COVID-19: Caring For A Person With Disability? Here’s What You Need to Know

From measures to take utmost precaution, keeping symptoms of mental illnesses in check, and online support groups — we talk to experts who offer verified avenues of care that persons with disabilities and their caregivers can avail of.

Physical distancing is a privilege not many of us realise, especially for those who rely on others for basics such as taking a bath, getting dressed, going to the washroom, and eating.

Among the many things lacking in the way India is tackling the coronavirus pandemic is the absence of a disability-inclusive response to the crisis. Around 2.2% of India’s population lives with some form of mental or physical disabilities.

The definition of ‘disability’ presently includes 21 kinds of disabilities after the Rights of People With Disabilities Act was introduced in 2016. It includes anyone whose physical or mental ailments contribute to lack of mobility – for example, those with neurological and blood disorders, mental retardation and permanent inability to move, speak, hear, or see. It also includes those with deformities or injuries such as acid attack victims.

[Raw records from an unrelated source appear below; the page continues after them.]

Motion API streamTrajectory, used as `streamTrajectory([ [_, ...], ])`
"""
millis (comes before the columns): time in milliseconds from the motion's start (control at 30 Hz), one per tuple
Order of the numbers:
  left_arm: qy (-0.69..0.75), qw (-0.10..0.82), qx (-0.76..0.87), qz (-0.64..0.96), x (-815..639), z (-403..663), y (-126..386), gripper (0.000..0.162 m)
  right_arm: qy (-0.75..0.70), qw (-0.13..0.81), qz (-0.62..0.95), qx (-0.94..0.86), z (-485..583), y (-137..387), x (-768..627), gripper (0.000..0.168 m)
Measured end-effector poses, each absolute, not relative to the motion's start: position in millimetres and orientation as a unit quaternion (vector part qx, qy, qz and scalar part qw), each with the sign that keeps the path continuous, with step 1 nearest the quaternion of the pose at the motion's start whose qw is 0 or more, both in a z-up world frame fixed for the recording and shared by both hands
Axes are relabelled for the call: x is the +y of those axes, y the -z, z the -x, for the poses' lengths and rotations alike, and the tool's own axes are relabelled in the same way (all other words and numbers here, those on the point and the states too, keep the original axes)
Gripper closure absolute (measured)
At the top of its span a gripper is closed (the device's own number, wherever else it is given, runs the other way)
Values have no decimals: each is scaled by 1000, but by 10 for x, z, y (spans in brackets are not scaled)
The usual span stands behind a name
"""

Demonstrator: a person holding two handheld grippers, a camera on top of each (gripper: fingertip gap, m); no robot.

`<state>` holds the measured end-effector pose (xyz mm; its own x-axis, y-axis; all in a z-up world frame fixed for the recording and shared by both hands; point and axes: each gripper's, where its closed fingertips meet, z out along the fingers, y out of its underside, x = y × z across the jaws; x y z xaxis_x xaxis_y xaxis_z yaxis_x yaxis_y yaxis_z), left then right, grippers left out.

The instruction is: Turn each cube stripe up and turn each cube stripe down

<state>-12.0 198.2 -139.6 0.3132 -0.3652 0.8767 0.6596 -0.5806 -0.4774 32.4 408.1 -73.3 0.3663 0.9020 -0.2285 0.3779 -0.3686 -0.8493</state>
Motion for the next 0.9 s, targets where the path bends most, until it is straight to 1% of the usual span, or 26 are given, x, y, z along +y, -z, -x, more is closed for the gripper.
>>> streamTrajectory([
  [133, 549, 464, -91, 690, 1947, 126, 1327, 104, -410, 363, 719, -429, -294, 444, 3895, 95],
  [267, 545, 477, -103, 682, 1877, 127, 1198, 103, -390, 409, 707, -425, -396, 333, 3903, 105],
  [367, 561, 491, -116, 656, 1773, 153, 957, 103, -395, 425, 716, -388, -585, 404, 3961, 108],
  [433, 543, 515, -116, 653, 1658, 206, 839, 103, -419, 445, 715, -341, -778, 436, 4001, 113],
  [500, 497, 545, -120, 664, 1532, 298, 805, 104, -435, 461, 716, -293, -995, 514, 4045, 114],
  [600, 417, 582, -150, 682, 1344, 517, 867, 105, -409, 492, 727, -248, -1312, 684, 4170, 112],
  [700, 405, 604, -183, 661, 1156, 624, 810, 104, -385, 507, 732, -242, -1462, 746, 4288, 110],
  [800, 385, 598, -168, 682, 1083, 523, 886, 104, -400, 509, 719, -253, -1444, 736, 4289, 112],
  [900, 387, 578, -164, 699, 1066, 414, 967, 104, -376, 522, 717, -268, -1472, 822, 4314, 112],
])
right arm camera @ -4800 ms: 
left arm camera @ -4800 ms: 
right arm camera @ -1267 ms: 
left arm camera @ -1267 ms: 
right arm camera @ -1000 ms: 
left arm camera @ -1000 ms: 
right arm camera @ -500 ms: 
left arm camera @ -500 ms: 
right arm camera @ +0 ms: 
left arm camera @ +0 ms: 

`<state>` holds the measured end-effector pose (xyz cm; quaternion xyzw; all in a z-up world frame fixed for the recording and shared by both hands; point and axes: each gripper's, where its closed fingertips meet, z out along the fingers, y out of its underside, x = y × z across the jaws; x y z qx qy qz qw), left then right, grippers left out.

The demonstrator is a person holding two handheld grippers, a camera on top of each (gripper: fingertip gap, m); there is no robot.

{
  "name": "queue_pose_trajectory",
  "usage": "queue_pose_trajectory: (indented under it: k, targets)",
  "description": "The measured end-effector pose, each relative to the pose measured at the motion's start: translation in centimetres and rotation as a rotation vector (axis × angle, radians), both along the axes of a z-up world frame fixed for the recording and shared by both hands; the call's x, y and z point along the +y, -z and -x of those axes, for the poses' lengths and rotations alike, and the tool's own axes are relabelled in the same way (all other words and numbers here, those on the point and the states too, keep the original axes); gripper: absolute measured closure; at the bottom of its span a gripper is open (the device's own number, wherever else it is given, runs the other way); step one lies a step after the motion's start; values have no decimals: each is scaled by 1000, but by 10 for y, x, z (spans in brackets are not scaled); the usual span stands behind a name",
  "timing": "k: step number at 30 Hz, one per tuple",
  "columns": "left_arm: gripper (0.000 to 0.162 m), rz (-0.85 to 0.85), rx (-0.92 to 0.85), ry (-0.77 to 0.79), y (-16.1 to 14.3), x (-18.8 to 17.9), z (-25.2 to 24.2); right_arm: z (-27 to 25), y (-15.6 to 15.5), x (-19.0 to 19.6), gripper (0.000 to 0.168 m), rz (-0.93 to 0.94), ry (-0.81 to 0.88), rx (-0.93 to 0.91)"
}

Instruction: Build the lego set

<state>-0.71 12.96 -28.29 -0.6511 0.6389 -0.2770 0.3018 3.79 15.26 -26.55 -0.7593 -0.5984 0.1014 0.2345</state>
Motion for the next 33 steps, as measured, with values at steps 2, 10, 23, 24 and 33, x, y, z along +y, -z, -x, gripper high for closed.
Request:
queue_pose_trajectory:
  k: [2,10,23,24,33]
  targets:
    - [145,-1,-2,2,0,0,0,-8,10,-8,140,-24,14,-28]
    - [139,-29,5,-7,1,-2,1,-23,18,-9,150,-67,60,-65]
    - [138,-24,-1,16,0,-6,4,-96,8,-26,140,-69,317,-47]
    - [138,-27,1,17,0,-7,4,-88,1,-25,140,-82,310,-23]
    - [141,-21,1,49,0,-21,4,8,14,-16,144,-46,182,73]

At Mumbai-based Shraddha Rehabilitation Foundation, which houses destitute mentally ill patients and reunites them with their families, the biggest challenge has been ensuring the safety of their inmates. “While many inmates have recovered well and are craving to go home, all reunion trips have been kept on hold for an uncertain period, after witnessing the sudden surge in cases and related deaths,” says founder Dr Bharat Vatwani. “A few inmates are experiencing homesickness, depression, and other such symptoms.” Handling medical emergencies is also a major challenge, he adds, now that beds and other facilities are preoccupied.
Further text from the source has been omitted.